Bank of Japan maintains interest rates! Bitcoin stays steady at 90,000, and 2.3 billion in crypto market options expire

MarketWhisper
ETH0,72%

日本央行維持利率不變

Bank of Japan on January 23 maintained interest rates at 0.75% with an 8-1 vote, marking the first decrease in inflation in four months. However, the central bank hinted at possible further rate hikes this year. Bitcoin remains steady around $89,800 to avoid a sell-off, with $23 billion worth of Bitcoin and Ethereum options expiring today. Japan’s 40-year bond yield fell to 3.939%, and the yen strengthened to 158.54.

Bank of Japan Maintains 0.75% Rate as Expected

On January 23, the Bank of Japan kept interest rates unchanged at 0.75% with an 8-1 vote, consistent with economists’ forecasts, prompting reactions in the cryptocurrency market. Bloomberg reports that ahead of next month’s early general election, the BOJ will keep borrowing costs at the highest level in 30 years. On Friday, the BOJ maintained its benchmark rate, showing signs of market stability in cryptocurrencies.

This decision was expected by the market, but the underlying considerations merit deeper analysis. Since ending its negative interest rate policy in 2024, the BOJ has raised rates multiple times, from -0.1% to the current 0.75%. This marks a historic shift in Japan’s monetary policy, signaling the end of the ultra-loose era. However, the 0.75% rate remains extremely low globally, with the Federal Reserve’s federal funds rate currently between 5.25% and 5.50%, and the European Central Bank’s rates above 4%.

The 8-1 vote indicates a high consensus within the BOJ on the current policy path. The sole dissenting vote likely came from hawkish members believing rates should continue to rise, but most members see maintaining the current rate as the best balance between economic growth and inflation control. Such policy stability is crucial for financial markets, as sudden shifts often trigger volatility.

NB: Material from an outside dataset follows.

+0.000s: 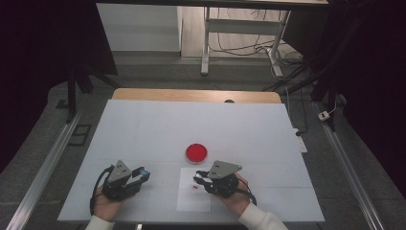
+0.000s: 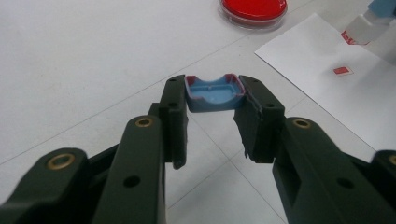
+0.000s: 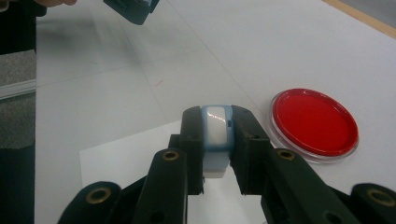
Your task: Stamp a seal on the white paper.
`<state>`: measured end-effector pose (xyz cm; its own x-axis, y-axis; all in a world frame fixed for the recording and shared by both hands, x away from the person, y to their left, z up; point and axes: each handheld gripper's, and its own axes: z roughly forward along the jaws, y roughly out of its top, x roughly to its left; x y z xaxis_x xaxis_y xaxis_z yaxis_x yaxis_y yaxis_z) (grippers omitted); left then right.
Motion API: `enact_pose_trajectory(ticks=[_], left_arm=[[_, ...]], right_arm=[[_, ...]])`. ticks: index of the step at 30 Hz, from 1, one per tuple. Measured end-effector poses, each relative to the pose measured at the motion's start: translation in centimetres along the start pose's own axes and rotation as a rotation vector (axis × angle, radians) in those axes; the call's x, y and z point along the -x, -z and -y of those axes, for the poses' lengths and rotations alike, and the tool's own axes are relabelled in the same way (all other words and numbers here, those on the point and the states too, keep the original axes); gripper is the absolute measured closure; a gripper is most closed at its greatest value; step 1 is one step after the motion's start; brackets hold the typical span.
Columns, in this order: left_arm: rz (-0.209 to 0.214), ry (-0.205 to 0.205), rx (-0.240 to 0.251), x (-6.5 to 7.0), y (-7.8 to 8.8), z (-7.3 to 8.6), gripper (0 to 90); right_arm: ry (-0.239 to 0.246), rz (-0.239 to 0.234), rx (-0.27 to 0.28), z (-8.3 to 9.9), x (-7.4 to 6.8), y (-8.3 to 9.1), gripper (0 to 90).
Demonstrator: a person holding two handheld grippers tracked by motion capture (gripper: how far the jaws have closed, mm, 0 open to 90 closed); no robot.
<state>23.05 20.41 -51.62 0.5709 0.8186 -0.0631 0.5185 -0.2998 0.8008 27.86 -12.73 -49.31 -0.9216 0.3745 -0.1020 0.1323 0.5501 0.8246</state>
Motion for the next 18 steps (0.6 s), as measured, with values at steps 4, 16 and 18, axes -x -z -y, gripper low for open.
enact_pose_trajectory(ticks=[4,16,18], left_arm=[[-0.001,0.0,-0.001,-0.02,-0.01,0.02,64.5],[0.0,-0.001,-0.002,-0.05,0.0,0.06,64.4],[0.0,0.0,-0.001,-0.06,0.05,0.07,64.4]], right_arm=[[0.009,-0.003,-0.005,0.0,-0.12,-0.08,75.2],[0.011,-0.006,-0.005,0.0,-0.19,-0.18,75.2],[0.011,-0.006,-0.004,-0.01,-0.18,-0.19,75.2]])
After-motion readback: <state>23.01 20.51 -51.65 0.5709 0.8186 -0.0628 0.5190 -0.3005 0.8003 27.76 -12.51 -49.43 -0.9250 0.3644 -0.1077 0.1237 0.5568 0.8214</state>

Meanwhile, the board raised the FY2026 GDP growth forecast from 0.7% to 1%, citing recent trade agreements and large-scale stimulus plans as support. The upward revision suggests the BOJ is optimistic about economic prospects, providing a rationale for maintaining the current rate. If growth accelerates, inflationary pressures may ease naturally, reducing the need for aggressive rate hikes to curb demand.

However, the BOJ maintained its hawkish inflation outlook, indicating possible further rate hikes this year. This stance offers forward guidance, implying that while the current meeting was on hold, future rate increases are not off the table. The “pause but keep the option open” approach introduces uncertainty about the BOJ’s policy trajectory.

Inflation First Decline in Four Months, Yen Slightly Strengthens

日本40年期公債殖利率

(Source: CNBC)

Additionally, due to government subsidies, inflation has fallen for the first time in four months. This is the most significant reason behind the BOJ’s decision to keep rates steady. The decline in inflation reduces the urgency for aggressive rate hikes, allowing the BOJ to adopt a more cautious and gradual monetary policy approach. Government subsidies have played a key role in curbing inflation, especially in energy and food prices.

As of press time, the yen appreciated slightly to 158.54 against the dollar, after a sustained weakening earlier this year. Yen’s weakness remains a major theme in the 2025 global forex market, primarily driven by widening interest rate differentials between Japan and the US. With the Fed maintaining high rates and the BOJ’s rates remaining near zero, arbitrage traders borrow low-interest yen to invest in higher-yield dollar assets, continuing to pressure the yen lower.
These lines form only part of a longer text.